Using MySQL with R
1 Accessing databases in R
To provide consistent access to different databases, R uses an intermediate
layer of communication known as the DBI (Data Base Interface) library.
As we've seen before, different commands are necessary to get information
about different databases, so the DBI layer provides a set of routines that
will work identically for all databases. Some of these routines are
described in the following table.
dbConnect | connect to a database |
dbDisconnect | close the connection to a database |
dbExistsTable | returns TRUE or FALSE |
dbGetQuery | send a query to the database and get the results |
dbListTables | shows all the tables in a database |
dbListFields | shows the names of columns in a database |
dbSendQuery | send a query to the database and use fetch to get results |
dbWriteTable | stores a data frame in a database |
To let the DBI layer know what type of database you are using, you
pass a string (like 'MySQL' or 'SQLite') to the
dbDriver function. This will return an object which can be
passed to dbConnect to make a connection to the database.
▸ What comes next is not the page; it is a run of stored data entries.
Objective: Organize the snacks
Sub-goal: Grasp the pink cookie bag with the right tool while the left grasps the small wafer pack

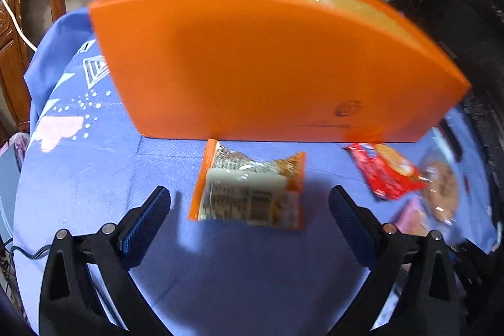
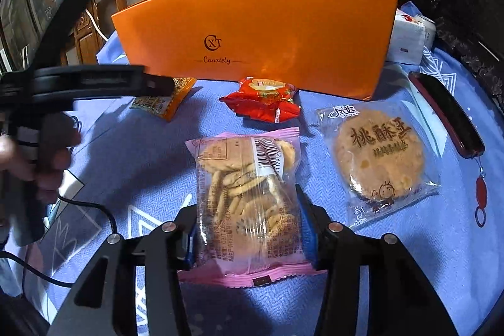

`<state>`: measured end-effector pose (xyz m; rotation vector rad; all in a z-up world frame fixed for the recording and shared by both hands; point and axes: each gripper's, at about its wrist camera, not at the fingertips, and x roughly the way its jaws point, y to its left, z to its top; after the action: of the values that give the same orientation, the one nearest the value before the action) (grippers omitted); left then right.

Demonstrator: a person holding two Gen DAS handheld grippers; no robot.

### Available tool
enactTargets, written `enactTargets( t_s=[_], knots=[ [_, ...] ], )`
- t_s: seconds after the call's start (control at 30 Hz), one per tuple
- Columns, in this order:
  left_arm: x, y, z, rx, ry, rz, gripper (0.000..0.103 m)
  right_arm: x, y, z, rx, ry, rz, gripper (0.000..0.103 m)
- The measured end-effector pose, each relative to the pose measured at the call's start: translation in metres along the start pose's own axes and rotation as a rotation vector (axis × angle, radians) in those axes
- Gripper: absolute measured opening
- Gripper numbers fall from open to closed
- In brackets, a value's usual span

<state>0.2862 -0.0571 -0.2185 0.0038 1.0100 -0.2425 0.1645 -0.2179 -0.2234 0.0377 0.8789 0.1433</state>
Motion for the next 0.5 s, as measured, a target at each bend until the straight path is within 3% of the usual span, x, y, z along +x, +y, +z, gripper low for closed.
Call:
enactTargets(
  t_s=[0.07, 0.3, 0.4, 0.47, 0.5],
  knots=[
    [0.014, 0.002, 0.002, -0.014, 0.026, 0.014, 0.099, 0.0, 0.0, 0.0, 0.002, 0.0, 0.004, 0.051],
    [0.023, -0.008, -0.004, 0.071, -0.038, 0.097, 0.099, 0.0, -0.003, 0.002, 0.008, 0.0, 0.013, 0.052],
    [0.023, -0.007, -0.004, 0.063, -0.042, 0.092, 0.097, 0.001, -0.003, 0.002, 0.007, 0.0, 0.013, 0.052],
    [0.023, -0.007, -0.003, 0.07, -0.047, 0.096, 0.091, 0.0, -0.003, 0.002, 0.008, 0.0, 0.013, 0.052],
    [0.021, -0.008, -0.003, 0.076, -0.053, 0.094, 0.082, 0.0, -0.003, 0.002, 0.008, 0.0, 0.013, 0.052]
  ],
)
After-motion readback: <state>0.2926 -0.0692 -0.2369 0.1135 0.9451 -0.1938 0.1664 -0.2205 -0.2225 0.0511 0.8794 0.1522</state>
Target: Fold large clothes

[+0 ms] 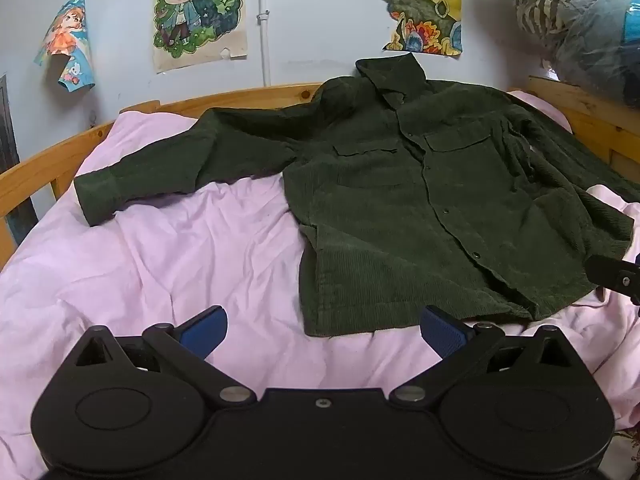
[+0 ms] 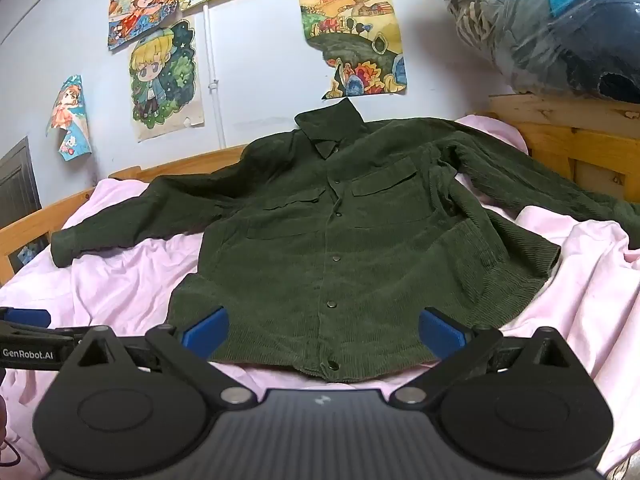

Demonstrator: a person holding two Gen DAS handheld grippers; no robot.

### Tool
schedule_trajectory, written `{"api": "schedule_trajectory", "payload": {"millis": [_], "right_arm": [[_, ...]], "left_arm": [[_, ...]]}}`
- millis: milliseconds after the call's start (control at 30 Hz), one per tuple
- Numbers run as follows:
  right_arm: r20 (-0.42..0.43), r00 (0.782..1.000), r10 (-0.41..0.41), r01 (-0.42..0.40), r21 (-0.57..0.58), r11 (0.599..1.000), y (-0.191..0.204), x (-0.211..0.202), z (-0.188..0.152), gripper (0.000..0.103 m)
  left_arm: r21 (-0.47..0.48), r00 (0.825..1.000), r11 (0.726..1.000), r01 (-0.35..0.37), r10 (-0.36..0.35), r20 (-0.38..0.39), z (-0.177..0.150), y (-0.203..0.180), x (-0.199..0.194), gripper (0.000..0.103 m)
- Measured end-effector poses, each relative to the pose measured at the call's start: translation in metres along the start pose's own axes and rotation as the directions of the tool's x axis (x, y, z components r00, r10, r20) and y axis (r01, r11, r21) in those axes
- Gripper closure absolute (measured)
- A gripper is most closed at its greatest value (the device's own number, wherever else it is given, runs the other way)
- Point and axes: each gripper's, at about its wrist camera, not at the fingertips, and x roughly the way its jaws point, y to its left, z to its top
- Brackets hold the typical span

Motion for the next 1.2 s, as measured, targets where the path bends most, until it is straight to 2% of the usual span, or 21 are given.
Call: {"api": "schedule_trajectory", "payload": {"millis": [1200], "right_arm": [[0.008, 1.0, 0.004, -0.004, -0.001, 1.0, 0.0003, -0.0008, -0.002, 0.0]], "left_arm": [[-0.018, 1.0, 1.0, 0.01, -0.011, -0.024, -0.0039, 0.0044, 0.0069, 0.001]]}}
dbConnect returns a connection object which is passed to
all the other routines so that they can communicate with the database
you are using.
For example, to connect to the albums SQLite database, we'd
use the following statements:
drv = dbDriver('SQLite')
con = dbConnect(drv,db='albums.db')
Since SQLite doesn't require a database server, you can easily create
SQLite databases using dbWriteTable. For very large
data sets, you can process the data in chunks, using the append=
option of dbWriteTable.
To use MySQL, you must have a valid username and password. For the
MySQL database running on springer.berkeley.edu, you'd need
to use the following statements:
drv = dbDriver('MySQL')
con = dbConnect(drv,dbname='albums',user='stat133',pass='T0pSecr3t')
If you're using an SCF machine, you'd need to specify a hostname
(springer)
when
connecting; for non-SCF machines, you would set up an SSH tunnel and
use a hostname of '127.0.0.1'.
Once you get the connection object from dbConnect you can use it
repeatedly to make as many queries as you need, and the functions you
use are the same, regardless of the nature of the underlying database.
It's up to you
to decide how much of the work you want to do through the database, and how
much you'll do in R. For example, suppose we want to find albums in the albums
database whose total time (sum of the length variable in the
Track table) is between 2400 and 2700 seconds, displayed in descending
order of total time.
One approach (after loading the library and making the connection to the database)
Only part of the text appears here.